Tiga atlet yang menyumbangkan medali tersebut adalah Linda Sarui Langi Maililin di kelas minimum putri (45-48 kg), Maria Mesita Manguntu di kelas welter ringan putri (65 kg), dan Riko Prayogi yang bertanding di kelas penjelajah putra (85 kg). Ketiganya harus mengakui keunggulan lawan setelah melalui pertarungan yang intens.

Linda Sarui Langi Maililin tercatat kalah angka 0-5 saat berhadapan dengan petinju asal Mongolia, Sodon-od Binderiya. Nasib serupa dialami Maria Mesita Manguntu yang harus mengakui keunggulan petinju Uzbekistan, Sevinch Khurramova, dengan skor mutlak 0-5. Sementara itu, Riko Prayogi terpaksa mengakhiri laga lebih cepat setelah wasit mengeluarkan keputusan Referee Stops Contest (RSC) pada ronde kedua dalam duel melawan petinju Kazakhstan, Temirlan Mukatayev.

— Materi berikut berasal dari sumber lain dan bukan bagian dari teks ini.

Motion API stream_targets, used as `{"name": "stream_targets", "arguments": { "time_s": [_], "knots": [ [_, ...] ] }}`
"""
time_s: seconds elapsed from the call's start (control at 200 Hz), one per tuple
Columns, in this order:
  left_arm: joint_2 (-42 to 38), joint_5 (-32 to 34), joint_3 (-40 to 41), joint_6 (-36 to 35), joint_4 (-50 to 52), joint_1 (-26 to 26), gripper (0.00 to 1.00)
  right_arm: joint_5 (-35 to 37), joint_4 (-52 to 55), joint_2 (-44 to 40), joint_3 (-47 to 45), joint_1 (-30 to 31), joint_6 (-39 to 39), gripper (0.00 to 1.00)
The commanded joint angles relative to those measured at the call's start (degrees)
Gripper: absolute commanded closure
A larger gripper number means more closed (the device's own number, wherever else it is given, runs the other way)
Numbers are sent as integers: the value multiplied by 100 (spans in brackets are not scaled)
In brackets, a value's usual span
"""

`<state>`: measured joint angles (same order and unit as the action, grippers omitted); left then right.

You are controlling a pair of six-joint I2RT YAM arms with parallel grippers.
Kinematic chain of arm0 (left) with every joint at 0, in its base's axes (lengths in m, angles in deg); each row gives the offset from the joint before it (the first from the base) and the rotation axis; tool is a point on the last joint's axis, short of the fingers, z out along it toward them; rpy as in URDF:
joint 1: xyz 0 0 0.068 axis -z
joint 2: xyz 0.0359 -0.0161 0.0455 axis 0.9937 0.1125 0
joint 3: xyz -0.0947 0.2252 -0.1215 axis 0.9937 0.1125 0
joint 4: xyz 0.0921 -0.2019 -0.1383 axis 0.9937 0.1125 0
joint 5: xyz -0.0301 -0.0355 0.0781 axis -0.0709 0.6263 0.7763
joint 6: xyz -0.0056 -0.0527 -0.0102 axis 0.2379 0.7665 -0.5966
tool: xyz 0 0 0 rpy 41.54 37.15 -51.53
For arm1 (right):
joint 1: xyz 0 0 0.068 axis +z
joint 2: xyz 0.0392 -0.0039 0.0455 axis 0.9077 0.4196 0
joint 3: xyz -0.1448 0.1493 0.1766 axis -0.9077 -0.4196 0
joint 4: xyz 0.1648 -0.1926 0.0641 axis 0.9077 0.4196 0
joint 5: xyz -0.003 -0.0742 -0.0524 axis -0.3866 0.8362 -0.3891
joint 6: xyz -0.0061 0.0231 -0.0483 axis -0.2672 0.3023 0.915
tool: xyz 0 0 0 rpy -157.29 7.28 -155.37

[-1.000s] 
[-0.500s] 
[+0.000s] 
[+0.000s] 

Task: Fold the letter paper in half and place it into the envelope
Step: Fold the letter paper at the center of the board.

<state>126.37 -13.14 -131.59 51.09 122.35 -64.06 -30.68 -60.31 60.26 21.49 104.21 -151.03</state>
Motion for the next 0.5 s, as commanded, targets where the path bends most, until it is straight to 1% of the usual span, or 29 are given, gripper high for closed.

Hingga saat ini, Indonesia masih menaruh harapan pada empat wakil lainnya yang masih akan berlaga dalam kejuaraan yang diselenggarakan bersamaan dengan kategori usia U-19 tersebut. Seluruh rangkaian pertandingan ini diharapkan mampu menjadi batu loncatan bagi para petinju muda untuk mengasah kemampuan di level internasional.